Dr. Norbert Reichel, Leiter des Referats „Ganztagsangebote in der Schule“ im nordrhein-westfälischen Schulministerium, beschrieb die Situation in seinem Bundesland als „gut, auch wenn noch nicht alles Gold ist, was glänzt“. Der Bildungsbericht Ganztagsschule NRW habe in diesem Jahr beispielsweise gezeigt, dass die Beteiligung von Schülerinnen und Schülern „oft noch bei Null“ liege. Ganztagsschulen müssten aber die Schülerschaft und die Eltern „mitnehmen“, um ein adäquates Angebot machen zu können. Das Angebot sollte vor Ort selbst von der Schule entschieden werden. Grundsätzlich forderte Reichel: „Wir müssen aufhören, die offenen gegen die gebundenen Ganztagsschulen auszuspielen. Die Zivilgesellschaft muss über Qualität reden, nicht nur über Öffnungszeiten. Was wir brauchen, ist eine Mischung aus freiwilligen und verpflichtenden Angeboten im Ganztag.“

Dr. Heike Kahl, Geschäftsführerin der Deutschen Kinder- und Jugendstiftung, sah die Neuen Medien und die Ermöglichung der Teilhabe aller Kinder als „die größten Herausforderungen für die Schulen“. Kooperationsqualität gelinge nicht durch additive Angebote: „Hier gibt es noch eine Menge bei der Verzahnung zu tun.“

Kooperation braucht Gesprächszeiten und gemeinsamen Fortbildungen

In Nordrhein-Westfalen ist die Zusammenarbeit von Schule und Jugendhilfe eine Voraussetzung für die Genehmigung von offenen Ganztagsschulen im Primarbereich. Auch der Ganztagsnachmittag wird überwiegend von außerschulischen Partnern gestaltet. In seinem Vortrag lotete Prof. Karsten Speck von der Universität Oldenburg aus, inwieweit die erforderliche „Multiprofessionelle Kooperation an Ganztagsschulen“ aus Sicht der Forschung verwirklicht ist und welche Faktoren ihr Gelingen befördern können.

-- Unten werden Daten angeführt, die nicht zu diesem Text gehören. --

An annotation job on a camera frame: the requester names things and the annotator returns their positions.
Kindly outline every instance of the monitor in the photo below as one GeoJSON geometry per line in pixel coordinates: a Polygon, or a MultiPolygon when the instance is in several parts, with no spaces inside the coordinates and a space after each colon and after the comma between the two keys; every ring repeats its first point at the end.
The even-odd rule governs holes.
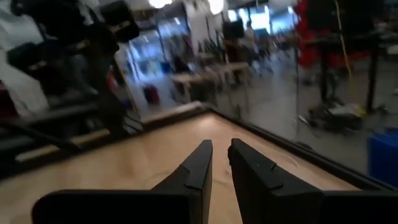
{"type": "Polygon", "coordinates": [[[242,19],[235,22],[224,22],[223,34],[225,40],[236,40],[244,37],[244,28],[242,19]]]}

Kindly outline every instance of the white wall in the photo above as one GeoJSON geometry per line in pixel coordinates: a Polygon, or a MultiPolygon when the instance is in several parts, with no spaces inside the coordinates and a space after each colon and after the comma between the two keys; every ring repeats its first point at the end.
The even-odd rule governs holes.
{"type": "MultiPolygon", "coordinates": [[[[223,25],[221,15],[214,16],[207,4],[200,2],[198,8],[195,9],[191,2],[185,2],[185,8],[187,10],[188,23],[191,28],[191,38],[193,52],[198,53],[198,42],[203,42],[205,39],[209,38],[207,31],[206,17],[208,18],[210,36],[215,41],[216,32],[215,30],[221,29],[223,25]]],[[[228,4],[224,2],[224,18],[228,19],[228,4]]]]}

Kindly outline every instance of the person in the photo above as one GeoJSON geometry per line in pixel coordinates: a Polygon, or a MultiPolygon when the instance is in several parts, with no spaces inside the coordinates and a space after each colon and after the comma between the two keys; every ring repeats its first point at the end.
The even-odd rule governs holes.
{"type": "Polygon", "coordinates": [[[244,50],[245,61],[251,66],[257,54],[257,39],[251,26],[251,21],[246,24],[244,37],[241,39],[241,45],[244,50]]]}

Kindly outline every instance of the glass wall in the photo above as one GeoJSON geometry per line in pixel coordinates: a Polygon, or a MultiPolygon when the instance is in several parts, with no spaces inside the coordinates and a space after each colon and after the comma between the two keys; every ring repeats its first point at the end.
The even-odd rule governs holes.
{"type": "Polygon", "coordinates": [[[272,34],[277,34],[279,32],[292,30],[295,23],[297,22],[297,16],[295,15],[293,9],[288,7],[282,13],[278,13],[275,16],[271,16],[272,24],[272,34]]]}
{"type": "Polygon", "coordinates": [[[246,23],[251,20],[252,28],[254,30],[266,29],[268,33],[271,31],[268,6],[261,6],[259,8],[241,8],[228,10],[228,17],[231,22],[242,19],[245,29],[246,23]]]}

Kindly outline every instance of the table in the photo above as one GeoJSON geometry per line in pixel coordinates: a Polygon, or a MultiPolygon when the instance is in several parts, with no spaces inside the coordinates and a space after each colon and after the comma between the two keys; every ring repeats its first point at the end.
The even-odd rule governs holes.
{"type": "Polygon", "coordinates": [[[190,94],[190,87],[192,83],[201,83],[205,81],[217,81],[218,77],[211,73],[181,73],[176,74],[171,77],[173,82],[180,83],[184,87],[184,94],[185,94],[185,101],[186,103],[192,102],[191,94],[190,94]]]}
{"type": "Polygon", "coordinates": [[[232,96],[231,96],[231,86],[228,83],[228,80],[233,76],[233,72],[241,72],[239,75],[243,75],[243,88],[244,88],[244,98],[245,98],[245,107],[246,111],[250,111],[250,101],[249,101],[249,80],[250,80],[250,72],[249,72],[249,64],[246,62],[236,62],[229,63],[218,68],[217,73],[221,75],[221,79],[226,83],[226,89],[228,94],[229,105],[233,105],[232,96]]]}
{"type": "MultiPolygon", "coordinates": [[[[322,190],[360,190],[354,182],[368,189],[387,189],[364,175],[322,159],[315,152],[296,146],[282,148],[278,142],[284,141],[286,146],[293,143],[271,133],[261,134],[257,128],[200,103],[146,118],[145,122],[157,123],[158,127],[0,182],[1,220],[12,224],[30,223],[33,204],[56,190],[150,189],[174,171],[204,139],[213,141],[209,223],[241,223],[227,157],[231,138],[242,139],[281,168],[322,190]],[[307,158],[301,158],[300,153],[308,154],[307,158]],[[322,169],[315,164],[329,168],[322,169]]],[[[73,141],[83,143],[107,134],[100,131],[73,141]]]]}

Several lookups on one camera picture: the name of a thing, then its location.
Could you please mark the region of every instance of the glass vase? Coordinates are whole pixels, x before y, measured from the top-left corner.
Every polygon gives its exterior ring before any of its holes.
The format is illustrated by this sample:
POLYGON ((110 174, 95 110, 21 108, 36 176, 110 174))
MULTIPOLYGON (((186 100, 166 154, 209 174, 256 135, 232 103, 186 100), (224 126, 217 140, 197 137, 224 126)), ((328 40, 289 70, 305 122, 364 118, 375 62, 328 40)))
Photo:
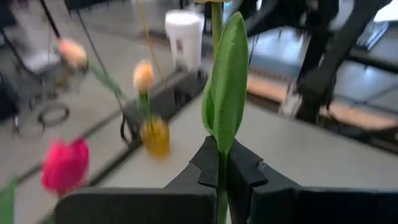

Karsten Speck und Rolf Richter
Karsten Speck während seines Vortrags über Kooperation, zusammen mit Moderator Rolf Richter (r.), dem Vorsitzenden des Ganztagsschulverbandes © Ralf Augsburg

„Als einen Erfolg der Kooperation kann man die deutliche Öffnung der Schulen verbuchen“, so der Erziehungswissenschaftler. „In vielen Schulen funktionieren die Kooperationen durch das hohe Engagement der Beteiligten mit erstaunlich wenig Konflikten. Es gibt spannende Modelle, die eine breite Angebotspalette und einen anderen Blick auf die Schülerinnen und Schüler ermöglichen“, führte Speck weiter aus. „Allerdings fehlt es laut den Beteiligten an Gesprächszeiten und gemeinsamen Fortbildungen.“

Er berichtete von seinem früheren Forschungsprojekt "Professionelle Kooperation von unterschiedlichen Berufskulturen an Ganztagsschulen" (ProKoop), das von 2008 bis 2010 an Ganztagsschulen durchgeführt wurde: „Damals haben wir kaum richtige Kooperationen gefunden, bei denen Schule und außerschulische Partner gemeinsam Angebote konzipierten und durchführten.“ Damit Kooperationen gelängen, müssten die Partner ihre Ziele und Erwartungen gemeinsam klären, die Zusammenarbeit konzeptionell verankern und strukturell absichern. Das bedeute auch, sich immer gegenseitig zu informieren, zu beteiligen und zu unterstützen. „Nicht zuletzt ist es auch wichtig, die Erfolge der Partner anzuerkennen und die Aktivitäten auszuwerten und weiterzuentwickeln“, so der Wissenschaftler zum Abschluss des Kongresses.